Female Fertility and Mating Type Distribution in a South African Population of Fusarium subglutinans f. sp. pinidagger

H. Britz,1,* M. J. Wingfield,1,Dagger T. A. Coutinho,1,Dagger W. F. O. Marasas,2 and J. F. Leslie3

Department of Microbiology and Biochemistry, University of the Free State, Bloemfontein 9300,1 and PROMEC, Medical Research Council, Tygerberg 7505,2 South Africa, and Department of Plant Pathology, Kansas State University, Manhattan, Kansas 66506-55023

Received 12 January 1998/Accepted 23 March 1998

Fusarium subglutinans f. sp. pini is the causal agent of pitch canker disease of pines.

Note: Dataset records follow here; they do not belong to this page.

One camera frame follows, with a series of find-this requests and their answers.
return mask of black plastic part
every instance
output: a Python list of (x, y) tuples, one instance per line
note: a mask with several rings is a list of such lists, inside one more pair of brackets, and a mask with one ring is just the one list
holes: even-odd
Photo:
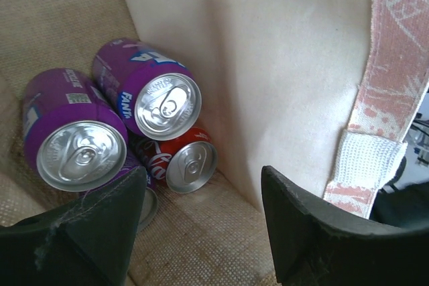
[(69, 204), (1, 227), (2, 285), (123, 285), (145, 188), (140, 167)]
[(277, 280), (283, 285), (426, 285), (429, 230), (349, 214), (262, 169), (262, 197)]

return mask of qr code
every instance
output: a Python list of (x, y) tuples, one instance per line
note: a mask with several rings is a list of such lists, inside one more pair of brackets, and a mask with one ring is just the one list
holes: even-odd
[(91, 100), (89, 99), (88, 94), (70, 93), (70, 94), (66, 94), (66, 96), (69, 104), (91, 103)]

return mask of burlap fabric
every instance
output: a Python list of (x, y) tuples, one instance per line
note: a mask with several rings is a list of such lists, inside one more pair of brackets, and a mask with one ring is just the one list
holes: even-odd
[[(53, 67), (90, 72), (105, 42), (136, 37), (124, 0), (1, 0), (0, 224), (9, 226), (76, 197), (59, 192), (23, 160), (19, 100)], [(160, 210), (137, 236), (127, 285), (273, 285), (262, 215), (217, 173), (184, 196), (159, 189)]]

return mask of pink strap
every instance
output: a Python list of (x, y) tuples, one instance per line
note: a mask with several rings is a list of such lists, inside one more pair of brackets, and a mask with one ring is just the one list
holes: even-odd
[[(428, 67), (429, 0), (373, 0), (371, 52), (347, 131), (402, 144), (428, 89)], [(367, 218), (379, 188), (332, 180), (324, 199)]]

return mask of can rim
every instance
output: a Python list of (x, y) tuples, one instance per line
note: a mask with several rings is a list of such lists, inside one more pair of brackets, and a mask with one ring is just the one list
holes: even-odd
[(158, 206), (159, 206), (158, 196), (151, 188), (146, 188), (146, 194), (147, 193), (152, 195), (154, 202), (151, 205), (149, 214), (143, 220), (139, 221), (139, 224), (137, 225), (137, 232), (140, 232), (144, 228), (149, 226), (149, 224), (152, 222), (152, 220), (155, 218), (156, 214), (158, 213)]
[[(115, 138), (118, 139), (117, 143), (121, 149), (120, 158), (118, 159), (118, 162), (115, 164), (114, 167), (112, 167), (112, 169), (109, 171), (109, 173), (106, 173), (106, 175), (100, 177), (97, 180), (93, 180), (91, 182), (86, 182), (85, 184), (78, 184), (78, 185), (67, 184), (67, 183), (62, 183), (62, 182), (59, 182), (58, 180), (52, 179), (52, 176), (50, 176), (48, 174), (48, 172), (46, 170), (44, 170), (43, 165), (42, 165), (42, 160), (41, 160), (42, 156), (41, 155), (42, 155), (43, 149), (46, 147), (46, 144), (48, 143), (48, 141), (56, 133), (64, 130), (67, 127), (73, 126), (75, 124), (82, 124), (82, 123), (104, 127), (106, 130), (110, 131), (111, 134)], [(125, 163), (126, 157), (127, 157), (127, 144), (126, 144), (125, 139), (123, 138), (122, 134), (120, 134), (120, 132), (118, 130), (116, 130), (114, 127), (112, 127), (106, 123), (103, 123), (103, 122), (92, 121), (92, 120), (86, 121), (85, 120), (85, 121), (76, 121), (76, 122), (68, 123), (66, 125), (63, 125), (59, 129), (56, 129), (54, 132), (52, 132), (43, 141), (43, 143), (40, 145), (40, 148), (39, 148), (38, 154), (37, 154), (36, 165), (37, 165), (37, 169), (38, 169), (38, 173), (39, 173), (40, 177), (42, 177), (42, 179), (47, 184), (49, 184), (51, 187), (62, 190), (62, 191), (67, 191), (67, 192), (84, 192), (87, 190), (96, 189), (96, 188), (100, 187), (101, 185), (107, 183), (111, 179), (113, 179), (115, 177), (115, 175), (117, 175), (118, 171), (123, 167), (123, 164)]]
[[(173, 131), (169, 134), (165, 134), (165, 133), (159, 132), (159, 131), (151, 131), (150, 127), (145, 125), (144, 122), (138, 117), (137, 110), (139, 108), (138, 102), (140, 102), (143, 95), (146, 94), (146, 91), (147, 91), (148, 87), (150, 86), (150, 84), (152, 82), (155, 82), (156, 80), (159, 80), (160, 78), (169, 77), (169, 76), (170, 77), (175, 76), (175, 77), (181, 78), (183, 81), (185, 81), (187, 83), (187, 85), (194, 91), (196, 99), (195, 99), (195, 103), (194, 103), (194, 109), (192, 110), (192, 114), (189, 117), (189, 119), (183, 123), (184, 126), (181, 126), (178, 129), (178, 131)], [(134, 106), (135, 123), (137, 124), (138, 129), (146, 137), (149, 137), (150, 139), (158, 140), (158, 141), (172, 140), (172, 139), (175, 139), (175, 138), (185, 134), (195, 124), (196, 120), (198, 119), (198, 116), (200, 115), (201, 106), (202, 106), (202, 97), (201, 97), (200, 88), (195, 83), (195, 81), (193, 79), (191, 79), (191, 77), (184, 75), (184, 74), (180, 74), (180, 73), (162, 74), (162, 75), (159, 75), (158, 77), (155, 77), (154, 79), (150, 80), (150, 82), (148, 82), (140, 90), (140, 92), (137, 96), (137, 99), (135, 101), (135, 106)]]
[[(173, 162), (175, 162), (175, 160), (177, 160), (177, 158), (179, 158), (180, 154), (185, 151), (186, 149), (188, 149), (189, 147), (193, 146), (194, 144), (204, 144), (207, 145), (210, 150), (212, 151), (212, 164), (210, 169), (202, 176), (200, 176), (196, 181), (192, 182), (191, 184), (187, 184), (184, 187), (178, 187), (172, 184), (172, 181), (170, 179), (170, 176), (172, 175), (172, 170), (171, 170), (171, 165), (173, 164)], [(216, 167), (217, 167), (217, 162), (218, 162), (218, 154), (217, 154), (217, 150), (215, 148), (215, 146), (207, 141), (195, 141), (195, 142), (191, 142), (187, 145), (185, 145), (183, 148), (181, 148), (174, 156), (173, 158), (170, 160), (170, 163), (167, 166), (167, 173), (166, 173), (166, 182), (167, 182), (167, 186), (174, 192), (178, 193), (178, 194), (188, 194), (190, 192), (194, 192), (198, 189), (200, 189), (204, 184), (207, 183), (207, 181), (212, 177), (213, 173), (216, 171)]]

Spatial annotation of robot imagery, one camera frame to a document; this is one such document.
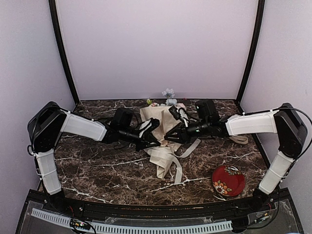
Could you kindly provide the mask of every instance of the red plate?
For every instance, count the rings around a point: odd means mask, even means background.
[[[245,177],[236,167],[220,166],[213,172],[213,186],[222,196],[237,196],[245,188]]]

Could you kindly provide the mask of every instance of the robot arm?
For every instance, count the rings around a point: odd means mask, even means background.
[[[54,161],[54,147],[61,133],[72,133],[103,143],[124,140],[136,145],[136,150],[159,146],[152,130],[159,126],[158,119],[141,123],[138,129],[130,127],[133,112],[119,108],[109,123],[72,114],[61,109],[55,102],[49,102],[28,123],[32,155],[35,157],[37,174],[50,195],[61,191]]]
[[[280,147],[270,168],[254,191],[253,207],[259,209],[273,192],[280,181],[289,172],[302,152],[307,136],[307,127],[299,115],[291,110],[289,103],[284,103],[274,111],[247,115],[233,115],[220,118],[212,100],[201,100],[195,104],[199,121],[179,123],[165,136],[166,140],[186,143],[191,137],[211,135],[229,137],[251,133],[278,134]],[[181,119],[180,111],[171,107],[170,112],[176,119]]]

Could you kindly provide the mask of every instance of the marble tabletop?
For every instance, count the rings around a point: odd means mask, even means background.
[[[196,116],[196,100],[178,102],[183,102],[188,112]],[[221,116],[238,112],[232,100],[214,102]],[[139,113],[147,103],[146,100],[81,101],[75,112],[97,119],[112,117],[118,107],[131,108]],[[213,170],[220,165],[237,167],[246,180],[244,191],[227,200],[252,195],[267,167],[252,136],[246,136],[249,139],[247,145],[234,143],[228,138],[202,140],[190,156],[179,159],[183,176],[177,185],[174,185],[175,164],[165,179],[159,179],[156,165],[149,162],[148,154],[136,152],[134,145],[129,146],[126,142],[103,144],[82,136],[63,134],[55,159],[65,195],[70,198],[122,205],[201,204],[221,201],[211,182]],[[182,145],[176,154],[182,154],[190,145]]]

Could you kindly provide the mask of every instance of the white perforated rail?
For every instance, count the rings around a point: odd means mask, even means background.
[[[70,218],[53,214],[50,212],[33,209],[31,216],[40,218],[50,223],[59,226],[70,228]],[[232,222],[225,221],[212,224],[194,225],[186,227],[128,227],[108,225],[97,222],[92,222],[92,226],[97,231],[97,234],[210,234],[232,230]]]

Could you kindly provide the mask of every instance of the white wall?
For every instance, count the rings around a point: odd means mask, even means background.
[[[258,111],[278,107],[283,102],[290,102],[312,117],[312,1],[266,1],[259,44],[242,107],[248,112]],[[311,132],[311,125],[305,122]],[[263,134],[260,140],[272,160],[279,145],[277,136]],[[312,149],[282,184],[282,187],[289,187],[305,232],[310,234],[311,154]]]
[[[257,0],[57,2],[80,99],[236,98]]]
[[[39,178],[26,151],[28,121],[50,100],[73,109],[47,0],[0,0],[0,220],[15,233]]]

The initial occurrence of F. subglutinans f. sp. pini in South Africa was limited to a single nursery, and isolates from this population are capable of reproducing sexually. We determined the effective population number, Ne, of this population by using mating type and male/hermaphrodite polymorphisms as indicators. The effective population number for mating type, Ne(mt), is 99% of the count (total population), and that for male/hermaphrodite status, Ne(f), is 42 to 46% of the count (total population). The number of strains that can function as the female parent limits the effective population number of this population. If this population is stable, then, depending upon assumptions about mutation and selection, sexual reproduction need occur only once per 26 to 153 asexual generations to maintain this level of sexual fertility.

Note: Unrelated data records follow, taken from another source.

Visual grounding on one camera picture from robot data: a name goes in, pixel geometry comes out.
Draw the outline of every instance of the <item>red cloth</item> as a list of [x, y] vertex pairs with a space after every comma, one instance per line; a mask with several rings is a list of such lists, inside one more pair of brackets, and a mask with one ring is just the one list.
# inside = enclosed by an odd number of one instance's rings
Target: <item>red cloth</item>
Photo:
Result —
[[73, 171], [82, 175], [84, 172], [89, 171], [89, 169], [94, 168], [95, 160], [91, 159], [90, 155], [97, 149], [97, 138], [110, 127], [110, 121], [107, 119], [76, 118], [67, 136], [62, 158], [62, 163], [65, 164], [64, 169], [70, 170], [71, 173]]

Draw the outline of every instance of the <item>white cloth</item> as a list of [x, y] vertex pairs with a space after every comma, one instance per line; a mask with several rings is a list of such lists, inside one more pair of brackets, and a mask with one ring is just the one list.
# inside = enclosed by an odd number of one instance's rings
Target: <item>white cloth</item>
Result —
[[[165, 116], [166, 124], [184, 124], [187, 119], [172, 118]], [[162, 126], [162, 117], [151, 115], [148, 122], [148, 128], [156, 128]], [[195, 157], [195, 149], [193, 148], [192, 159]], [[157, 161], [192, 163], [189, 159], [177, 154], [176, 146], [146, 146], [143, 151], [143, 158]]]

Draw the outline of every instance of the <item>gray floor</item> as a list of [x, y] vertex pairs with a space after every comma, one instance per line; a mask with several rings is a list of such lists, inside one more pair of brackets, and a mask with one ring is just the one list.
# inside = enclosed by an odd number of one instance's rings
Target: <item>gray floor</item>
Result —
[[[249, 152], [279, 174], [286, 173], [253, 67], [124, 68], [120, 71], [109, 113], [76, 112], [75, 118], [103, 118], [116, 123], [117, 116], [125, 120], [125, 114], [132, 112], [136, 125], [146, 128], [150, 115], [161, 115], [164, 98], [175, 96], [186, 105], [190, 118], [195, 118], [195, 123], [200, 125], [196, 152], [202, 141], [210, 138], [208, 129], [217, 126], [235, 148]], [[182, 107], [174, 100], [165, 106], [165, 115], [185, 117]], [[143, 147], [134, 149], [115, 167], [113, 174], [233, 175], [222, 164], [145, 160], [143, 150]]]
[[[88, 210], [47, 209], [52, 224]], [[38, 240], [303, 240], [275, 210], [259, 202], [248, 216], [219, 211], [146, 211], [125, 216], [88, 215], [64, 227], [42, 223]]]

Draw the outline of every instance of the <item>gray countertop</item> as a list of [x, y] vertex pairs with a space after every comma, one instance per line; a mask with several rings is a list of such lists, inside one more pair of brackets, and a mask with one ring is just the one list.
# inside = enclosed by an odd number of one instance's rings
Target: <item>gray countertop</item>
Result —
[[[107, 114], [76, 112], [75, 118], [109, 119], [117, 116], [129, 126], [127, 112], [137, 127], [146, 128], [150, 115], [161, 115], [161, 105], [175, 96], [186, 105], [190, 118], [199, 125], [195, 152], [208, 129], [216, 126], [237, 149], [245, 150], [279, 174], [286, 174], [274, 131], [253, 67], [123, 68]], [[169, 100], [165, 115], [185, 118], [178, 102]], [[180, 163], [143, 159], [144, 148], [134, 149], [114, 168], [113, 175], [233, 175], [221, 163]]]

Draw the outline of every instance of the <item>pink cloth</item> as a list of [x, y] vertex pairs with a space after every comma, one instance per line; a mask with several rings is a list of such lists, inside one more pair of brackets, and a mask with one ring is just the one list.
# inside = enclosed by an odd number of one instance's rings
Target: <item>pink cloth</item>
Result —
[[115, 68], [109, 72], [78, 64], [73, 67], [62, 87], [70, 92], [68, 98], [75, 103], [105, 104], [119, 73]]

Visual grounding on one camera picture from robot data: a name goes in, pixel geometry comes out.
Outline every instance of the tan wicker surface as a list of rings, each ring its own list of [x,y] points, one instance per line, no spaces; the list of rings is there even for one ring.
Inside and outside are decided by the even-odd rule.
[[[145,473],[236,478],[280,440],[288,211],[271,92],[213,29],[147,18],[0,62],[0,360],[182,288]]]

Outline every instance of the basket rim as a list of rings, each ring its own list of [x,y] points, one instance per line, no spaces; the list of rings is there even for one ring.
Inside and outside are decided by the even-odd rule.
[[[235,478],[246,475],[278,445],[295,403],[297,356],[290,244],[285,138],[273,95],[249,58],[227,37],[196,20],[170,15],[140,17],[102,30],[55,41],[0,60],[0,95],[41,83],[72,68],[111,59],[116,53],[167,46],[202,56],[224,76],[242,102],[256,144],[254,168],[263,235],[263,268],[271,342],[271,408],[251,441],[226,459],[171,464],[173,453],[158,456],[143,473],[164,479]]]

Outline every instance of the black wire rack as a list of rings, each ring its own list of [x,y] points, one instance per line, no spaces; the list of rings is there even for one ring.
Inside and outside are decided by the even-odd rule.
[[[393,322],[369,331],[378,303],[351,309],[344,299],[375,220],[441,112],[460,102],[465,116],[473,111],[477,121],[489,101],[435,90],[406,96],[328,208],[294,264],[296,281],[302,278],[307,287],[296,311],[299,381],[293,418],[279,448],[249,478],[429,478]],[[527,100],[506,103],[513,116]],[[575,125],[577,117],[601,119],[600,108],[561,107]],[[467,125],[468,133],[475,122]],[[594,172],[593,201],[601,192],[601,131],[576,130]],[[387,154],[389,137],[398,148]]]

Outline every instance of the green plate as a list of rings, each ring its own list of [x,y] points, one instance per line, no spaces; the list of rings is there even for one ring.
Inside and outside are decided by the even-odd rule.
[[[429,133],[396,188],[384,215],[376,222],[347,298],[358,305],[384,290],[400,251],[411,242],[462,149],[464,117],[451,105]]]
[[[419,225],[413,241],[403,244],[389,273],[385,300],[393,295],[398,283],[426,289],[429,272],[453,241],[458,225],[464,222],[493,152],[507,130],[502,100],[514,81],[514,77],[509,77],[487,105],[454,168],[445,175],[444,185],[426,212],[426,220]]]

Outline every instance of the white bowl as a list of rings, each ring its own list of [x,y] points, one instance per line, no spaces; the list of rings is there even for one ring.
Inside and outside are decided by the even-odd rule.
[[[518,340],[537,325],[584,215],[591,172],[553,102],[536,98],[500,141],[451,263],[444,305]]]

* Corresponding author. Present address: Forestry and Agricultural Biotechnology Institute, Faculty of Biological and Agricultural Sciences, University of Pretoria, Pretoria 0002, South Africa. E-mail: hbritz{at}scientia.up.ac.za.

dagger Contribution no. 98-257-J of the Kansas Agricultural Experiment Station, Manhattan.

Dagger Present address: Forest and Agricultural Biotechnology Institute, Faculty of Biological and Agricultural Sciences, University of Pretoria, Pretoria 0002, South Africa.


Appl Environ Microbiol, June 1998, p. 2094-2095, Vol. 64, No. 6
0099-2240/98/$04.00+0
Copyright © 1998, American Society for Microbiology. All rights reserved.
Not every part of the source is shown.